Wednesday, September 22, 2010

‘A Prayer for my daughter’ article on Down Syndrome

This is the heading given to an article (I don’t know if that’s the right word – maybe encomium, a speech in praise, might be a better one) by a regular contributing columnist in the Irish Sunday Independent recently. The writer, one Brendan O’Connor, tells us about the birth of his baby daughter, and their reaction when they were made aware that their baby, Mary, is a Down Syndrome baby. The story is best told in Brendan’s own words:

‘It feels disloyal and unfair to Mary now, two weeks on, to look back on her birth, and how it was like a scary time. But that is where it started. That is where Mary’s story started and where our story took a fairly unexpected turn. Thursday two weeks ago, we went into Holles Street [a maternity hospital in Dublin] in the morning, tentative but full of hope, and by two o’clock, our hearts were broken and our lives were turned upside down. … People ask now how we found out, did we not have tests done and so on (some people say the most appalling things to you.
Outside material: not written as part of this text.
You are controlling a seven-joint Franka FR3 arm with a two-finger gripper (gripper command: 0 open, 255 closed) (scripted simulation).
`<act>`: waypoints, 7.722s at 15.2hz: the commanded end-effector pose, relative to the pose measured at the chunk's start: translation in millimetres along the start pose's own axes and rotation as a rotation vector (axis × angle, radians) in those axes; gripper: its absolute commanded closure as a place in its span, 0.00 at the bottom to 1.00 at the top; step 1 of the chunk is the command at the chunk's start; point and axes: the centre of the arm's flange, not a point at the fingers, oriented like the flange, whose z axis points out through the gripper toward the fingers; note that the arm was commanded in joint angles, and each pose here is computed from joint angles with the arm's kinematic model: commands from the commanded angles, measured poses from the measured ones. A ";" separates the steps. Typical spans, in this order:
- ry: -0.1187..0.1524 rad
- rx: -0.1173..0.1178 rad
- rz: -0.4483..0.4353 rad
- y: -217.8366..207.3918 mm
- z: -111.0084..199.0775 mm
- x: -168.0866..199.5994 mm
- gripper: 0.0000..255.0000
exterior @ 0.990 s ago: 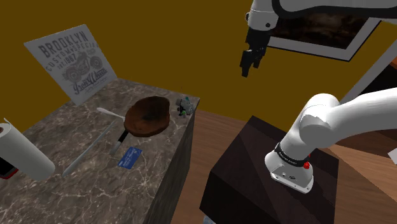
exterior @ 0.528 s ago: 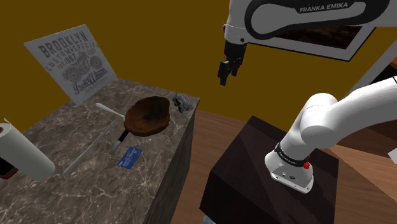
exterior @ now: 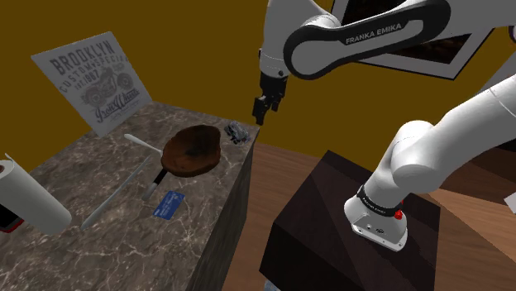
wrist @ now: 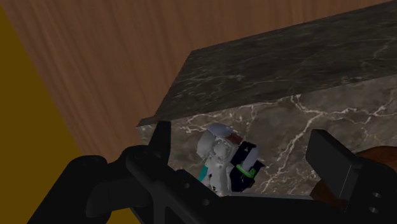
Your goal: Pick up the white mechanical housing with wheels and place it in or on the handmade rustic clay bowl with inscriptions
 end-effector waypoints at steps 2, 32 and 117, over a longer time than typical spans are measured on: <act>0.029 0.002 -0.028 -25.9 16.9 21.5 0.00; 0.057 0.002 -0.058 -52.8 74.6 46.2 0.00; 0.190 0.461 0.270 -143.2 -77.6 122.6 1.00</act>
But you know, people don’t know what to say. I wouldn’t either.) … There is no good way to find out. But they handled it as best as anyone can handle it. And at least when we did find out we had the consolation of Mary being there, the consolation of having a baby whom we loved. If you found out in the abstract, you have months to worry about it, without the consolation of Mary being there and us knowing we love her. We were also in the right place. …
‘The next few days were a bit of a fog. You’re in shock, they tell you. And you’re grieving for the baby you didn’t have. I don’t quite buy that. I was grieving for my life before, and for my dreams maybe. But we had a baby and she was very cute, and I also had a toddler to manage who didn’t deserve any of this no more than I did, or Sarah did, or Mary did. So gradually, you tell people. You tell them Sarah had a beautiful baby girl and then you say she has Down Syndrome. …
‘So now I know that people are amazing. And I have more of an idea what love and friendship and family and kindness are. Some days, in my more elated moments, I would think that having spent 40 years looking for the meaning of life, sometimes in the most self-destructive ways. Mary had taught it to me in a few days. …
‘I would be foolish to think that things are normal in the way they were normal before. But you know, I think we are happy. Some days now I can even look to the future. I wonder, as I did with Anna, who Mary will be. Each day she opens her eyes a bit more, a little more alert, and I feel I know her more and she is unveiling her little self to me and I think I like her. She has great muscle tone, is 10 times the feeder her sister was, prefers when she is in control of the bottle, likes music and I suspect she is going to be a laugh. In short, I think she’s an O’Connor. I had a feeling before she was born that this one would be a writer, and not just a scribbler like her dad, a real writer, more like her mother. I still think it. And while it begins with a slight surprise, I think she’ll have a great story to tell. …
‘I think I’ve learnt one really important thing in the past two weeks. I’ve got my cross to bear now, so I won’t be looking for any more, anywhere else. Everything else now has to be about joy. My family is going to have the joy imperative, and that means we might have to travel the world and go to lots of amazing places and eat lots of food and drink lots of wine, but that’s the joy imperative for you.
‘The funny thing is, you know, very quickly when something happens whether everything is going to be okay. … There might be sadness ahead and there might be challenges ahead. But everything is going to be okay. Everything is going to be okay. Better than okay.’


The above is only a small extract from the article, but I hope that I have given you a good flavour of it – there is lot more!